Thursday, December 18, 2014

Teaching Gratitude to Children and Teens with Special Needs

It is frustrating to give a gift to a youngster, only to have him declare how much he hates it. This situation can discourage even the most loving relatives from spending the holidays with your family. There are many benefits to taking the time to teach your child how to show gratitude, including

  • Your youngster will be happier expressing grateful thoughts than disparaging ones. 
  • It will be easier to forge social connections and make friends when others feel appreciated. 
  • You will have fewer inappropriate reactions that embarrass everyone associated with the situation. 
  • Family members will experience more peace in the home. 
Teaching gratitude is a process, not an event. You begin with direct instruction, follow through with practice, and give plenty of exposure to reinforcing experiences. 

Begin by teaching why we should be grateful for the blessings in our lives.

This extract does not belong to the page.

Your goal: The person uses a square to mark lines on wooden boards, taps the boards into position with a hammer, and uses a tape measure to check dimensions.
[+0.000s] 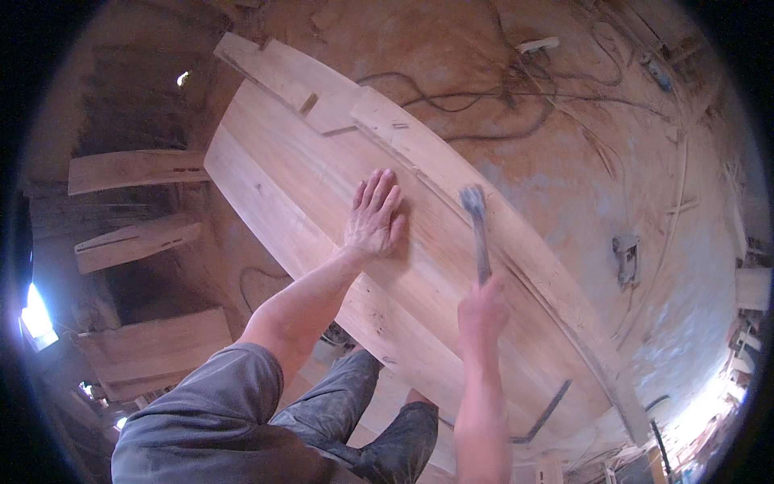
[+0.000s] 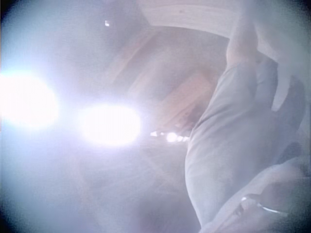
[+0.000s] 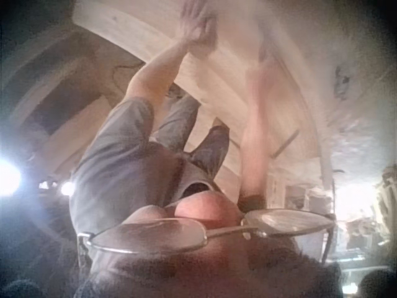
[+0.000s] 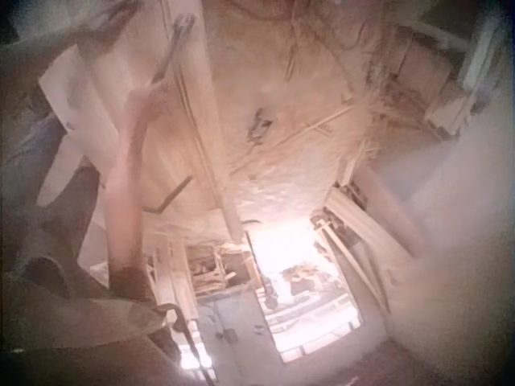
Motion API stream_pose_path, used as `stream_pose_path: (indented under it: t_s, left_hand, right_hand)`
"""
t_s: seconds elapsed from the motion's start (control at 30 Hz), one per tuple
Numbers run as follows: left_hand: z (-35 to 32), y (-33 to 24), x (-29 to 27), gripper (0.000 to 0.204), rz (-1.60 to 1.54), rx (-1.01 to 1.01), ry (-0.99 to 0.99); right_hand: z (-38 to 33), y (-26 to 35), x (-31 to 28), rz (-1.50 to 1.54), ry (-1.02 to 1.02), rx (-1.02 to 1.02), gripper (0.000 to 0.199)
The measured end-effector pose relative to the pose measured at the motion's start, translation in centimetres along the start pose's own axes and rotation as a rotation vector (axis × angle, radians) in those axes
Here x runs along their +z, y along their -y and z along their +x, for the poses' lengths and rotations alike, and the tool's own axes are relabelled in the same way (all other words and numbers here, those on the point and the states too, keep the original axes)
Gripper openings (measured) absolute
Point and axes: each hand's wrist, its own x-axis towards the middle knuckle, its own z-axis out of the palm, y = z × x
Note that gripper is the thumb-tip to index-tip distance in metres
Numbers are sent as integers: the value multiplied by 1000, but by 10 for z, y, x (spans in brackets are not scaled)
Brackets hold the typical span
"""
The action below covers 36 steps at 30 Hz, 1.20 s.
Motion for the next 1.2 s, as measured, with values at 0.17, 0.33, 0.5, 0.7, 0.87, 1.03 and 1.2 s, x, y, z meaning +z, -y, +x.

You may want to share stories or examples of those who do not have the things we take for granted, such as running water. Next you will explain why we should feel and express gratitude. Have your youngster help you make a list of people, experiences, and objects they feel make life better. This list may include Grandma for her hugs, time to swing because it makes the child calm, or appreciation for a warm bed at night for a good rest. Add to this list from time to time as individual values are seen. 

Help your child develop empathy by teaching her to give. They can help select clothing and toys they've outgrown to donate to friends or a charity. Try to take her with you to make the donation so she can participate more fully. Also give her the opportunity to make or choose appropriate presents for family members--many children with special needs reach adulthood without having given anyone else a present, therefore missing out on joyful experiences. As you help her make selections, talk about the excitement the recipient will feel, and how she would feel if her gift was rejected. Try to move the focus from getting to giving. 

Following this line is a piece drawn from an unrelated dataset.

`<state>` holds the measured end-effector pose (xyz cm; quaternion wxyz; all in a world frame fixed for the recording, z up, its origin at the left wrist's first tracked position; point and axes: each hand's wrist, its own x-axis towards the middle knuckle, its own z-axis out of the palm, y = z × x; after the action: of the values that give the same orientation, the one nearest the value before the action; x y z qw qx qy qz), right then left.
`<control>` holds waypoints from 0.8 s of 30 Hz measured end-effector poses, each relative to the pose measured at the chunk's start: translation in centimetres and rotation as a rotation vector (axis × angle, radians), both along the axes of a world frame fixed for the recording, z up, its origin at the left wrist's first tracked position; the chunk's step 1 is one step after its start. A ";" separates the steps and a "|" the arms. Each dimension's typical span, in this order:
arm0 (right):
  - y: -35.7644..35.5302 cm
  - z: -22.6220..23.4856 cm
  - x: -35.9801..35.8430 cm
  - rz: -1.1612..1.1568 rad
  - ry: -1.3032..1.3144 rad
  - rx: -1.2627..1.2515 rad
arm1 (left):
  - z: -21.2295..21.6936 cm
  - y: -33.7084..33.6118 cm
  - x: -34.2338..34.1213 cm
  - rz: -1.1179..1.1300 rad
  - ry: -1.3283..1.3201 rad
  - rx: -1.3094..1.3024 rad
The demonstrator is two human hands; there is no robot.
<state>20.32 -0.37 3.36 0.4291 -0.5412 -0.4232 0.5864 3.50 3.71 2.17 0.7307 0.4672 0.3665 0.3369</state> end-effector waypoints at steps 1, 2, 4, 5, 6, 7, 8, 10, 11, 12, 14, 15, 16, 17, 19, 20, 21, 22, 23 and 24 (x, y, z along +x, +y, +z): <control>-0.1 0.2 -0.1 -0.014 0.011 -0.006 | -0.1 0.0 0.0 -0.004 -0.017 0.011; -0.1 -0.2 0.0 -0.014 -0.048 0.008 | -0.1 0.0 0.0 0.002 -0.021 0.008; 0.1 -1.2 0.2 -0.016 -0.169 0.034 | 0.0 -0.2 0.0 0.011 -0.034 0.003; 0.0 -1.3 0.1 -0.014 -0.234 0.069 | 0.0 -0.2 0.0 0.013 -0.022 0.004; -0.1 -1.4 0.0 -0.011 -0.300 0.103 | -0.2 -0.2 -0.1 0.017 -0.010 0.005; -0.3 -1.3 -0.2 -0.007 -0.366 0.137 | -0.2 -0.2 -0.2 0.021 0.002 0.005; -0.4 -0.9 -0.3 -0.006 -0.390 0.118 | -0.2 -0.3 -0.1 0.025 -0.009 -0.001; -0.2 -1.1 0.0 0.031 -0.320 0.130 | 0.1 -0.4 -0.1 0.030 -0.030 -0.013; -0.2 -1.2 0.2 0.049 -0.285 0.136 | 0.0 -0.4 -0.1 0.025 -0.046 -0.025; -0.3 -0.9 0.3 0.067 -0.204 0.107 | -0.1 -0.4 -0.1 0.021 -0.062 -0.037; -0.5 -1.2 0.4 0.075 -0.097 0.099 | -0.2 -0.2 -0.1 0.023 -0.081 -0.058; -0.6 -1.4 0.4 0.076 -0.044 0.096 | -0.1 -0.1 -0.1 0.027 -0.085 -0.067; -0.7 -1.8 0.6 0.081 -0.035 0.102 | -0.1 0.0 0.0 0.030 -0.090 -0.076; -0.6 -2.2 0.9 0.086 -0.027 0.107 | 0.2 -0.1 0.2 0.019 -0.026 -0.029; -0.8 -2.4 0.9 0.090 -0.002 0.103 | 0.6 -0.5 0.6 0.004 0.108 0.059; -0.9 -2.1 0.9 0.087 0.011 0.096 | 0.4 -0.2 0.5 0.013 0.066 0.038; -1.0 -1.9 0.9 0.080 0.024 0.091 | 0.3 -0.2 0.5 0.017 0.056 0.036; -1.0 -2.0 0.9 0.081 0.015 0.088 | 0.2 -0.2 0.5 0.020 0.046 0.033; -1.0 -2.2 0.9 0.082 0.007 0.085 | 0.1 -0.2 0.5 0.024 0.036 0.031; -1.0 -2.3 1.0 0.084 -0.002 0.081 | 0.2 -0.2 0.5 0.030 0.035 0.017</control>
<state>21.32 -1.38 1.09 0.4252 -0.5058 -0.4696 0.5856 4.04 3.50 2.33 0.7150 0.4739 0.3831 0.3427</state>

Now is the time to practice gratitude. You will need to be the role model--try some of the following suggestions:
  • Pretend to receive a gift you really like, one you aren't particularly crazy about, and a third that is not appropriate for you. Demonstrate polite expressions of thanks for each and allow your child the chance to role play as well. 
  • Talk about gratitude and thanks often, and have family members leave notes of gratitude for each other.
  • You may want to write things you are thankful for and place them in a gratitude jar. Then you can use the slips of paper to form a gratitude chain and see how long it reaches. 
  • When you have the opportunity to do service, talk about the gratitude of others. 
  • Encourage your child to give thanks
    • make visits to those who have helped him
    • write notes to teachers
    • make or purchase small gifts
You may also want to rehearse appropriate reactions on a regular basis, including thanks for food preparation, any help or service she may receive, and give lots of praise and recognition when they make others feel appreciated. 

Finally, you may want to limit the commercialism of the season for all your children. Less commercial television exposure should reduce the "want" list. Try to spend more time making lists of acts of service, shopping for others, or providing gifts of time. 

How do you teach gratitude in your home?